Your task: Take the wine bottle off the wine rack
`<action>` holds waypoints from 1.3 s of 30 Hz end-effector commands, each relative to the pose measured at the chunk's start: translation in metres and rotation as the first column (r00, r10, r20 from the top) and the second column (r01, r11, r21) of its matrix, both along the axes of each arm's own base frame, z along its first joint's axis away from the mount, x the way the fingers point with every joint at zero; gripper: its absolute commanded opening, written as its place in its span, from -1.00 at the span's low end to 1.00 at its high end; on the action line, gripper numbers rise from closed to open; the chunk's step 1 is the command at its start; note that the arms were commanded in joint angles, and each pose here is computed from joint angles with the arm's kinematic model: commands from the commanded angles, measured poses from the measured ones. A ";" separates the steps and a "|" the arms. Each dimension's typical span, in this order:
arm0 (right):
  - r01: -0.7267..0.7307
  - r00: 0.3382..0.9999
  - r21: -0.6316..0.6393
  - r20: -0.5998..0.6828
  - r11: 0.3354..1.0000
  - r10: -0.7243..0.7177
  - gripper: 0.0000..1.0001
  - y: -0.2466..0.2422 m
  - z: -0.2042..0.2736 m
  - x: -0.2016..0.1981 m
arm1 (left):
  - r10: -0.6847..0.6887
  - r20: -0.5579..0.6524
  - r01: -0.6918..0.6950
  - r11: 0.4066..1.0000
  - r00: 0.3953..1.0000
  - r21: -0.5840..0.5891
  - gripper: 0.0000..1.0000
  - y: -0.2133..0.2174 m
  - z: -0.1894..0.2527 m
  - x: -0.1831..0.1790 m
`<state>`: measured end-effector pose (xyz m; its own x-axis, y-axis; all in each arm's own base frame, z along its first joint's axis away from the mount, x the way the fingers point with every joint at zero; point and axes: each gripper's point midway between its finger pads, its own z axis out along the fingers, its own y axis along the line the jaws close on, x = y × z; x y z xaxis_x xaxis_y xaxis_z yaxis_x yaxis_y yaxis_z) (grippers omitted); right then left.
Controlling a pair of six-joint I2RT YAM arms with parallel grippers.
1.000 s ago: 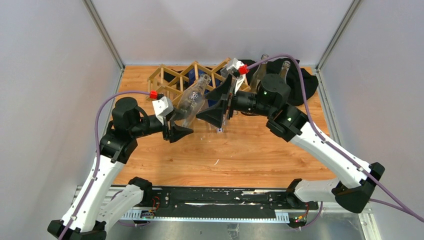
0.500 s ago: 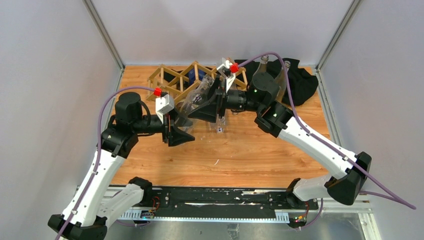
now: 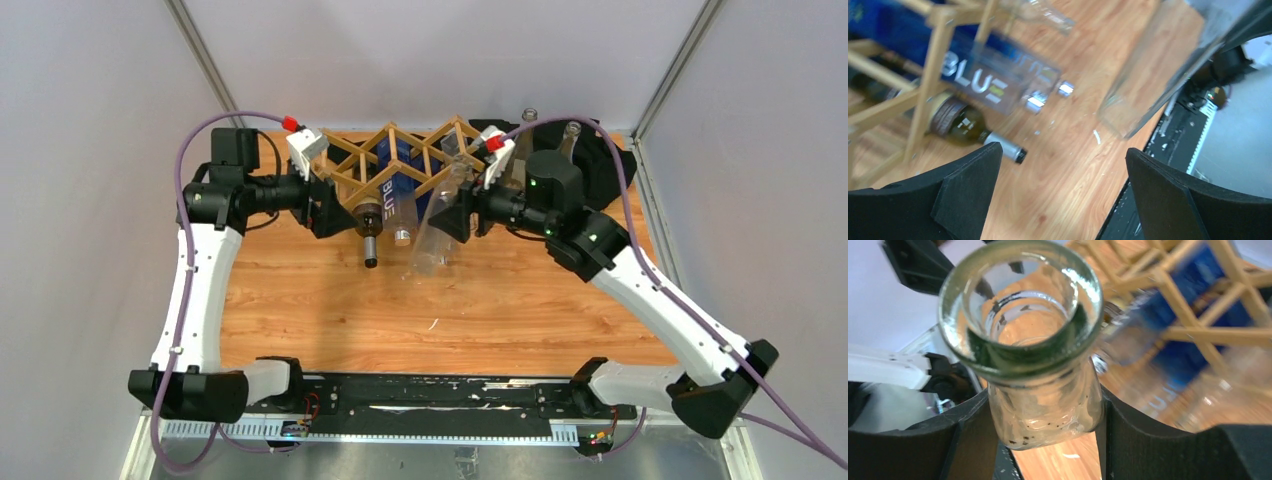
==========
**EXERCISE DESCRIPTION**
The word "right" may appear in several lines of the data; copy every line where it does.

**COMPLETED TASK**
arm0 (right):
`<state>`: measured end-effector pose (xyz m; its own x-axis, y-axis; all in each arm's own base frame, z along its first joint's axis away from the mount, x the way the fingers point with every joint at zero; point and axes: each gripper's point midway between its finger pads, its own z axis out along the fingers, its own y axis along the line the jaws close on, x = y × z; x y z xaxis_x xaxis_y xaxis_z yaxis_x yaxis_y yaxis_z) (grippers omitted); right then left.

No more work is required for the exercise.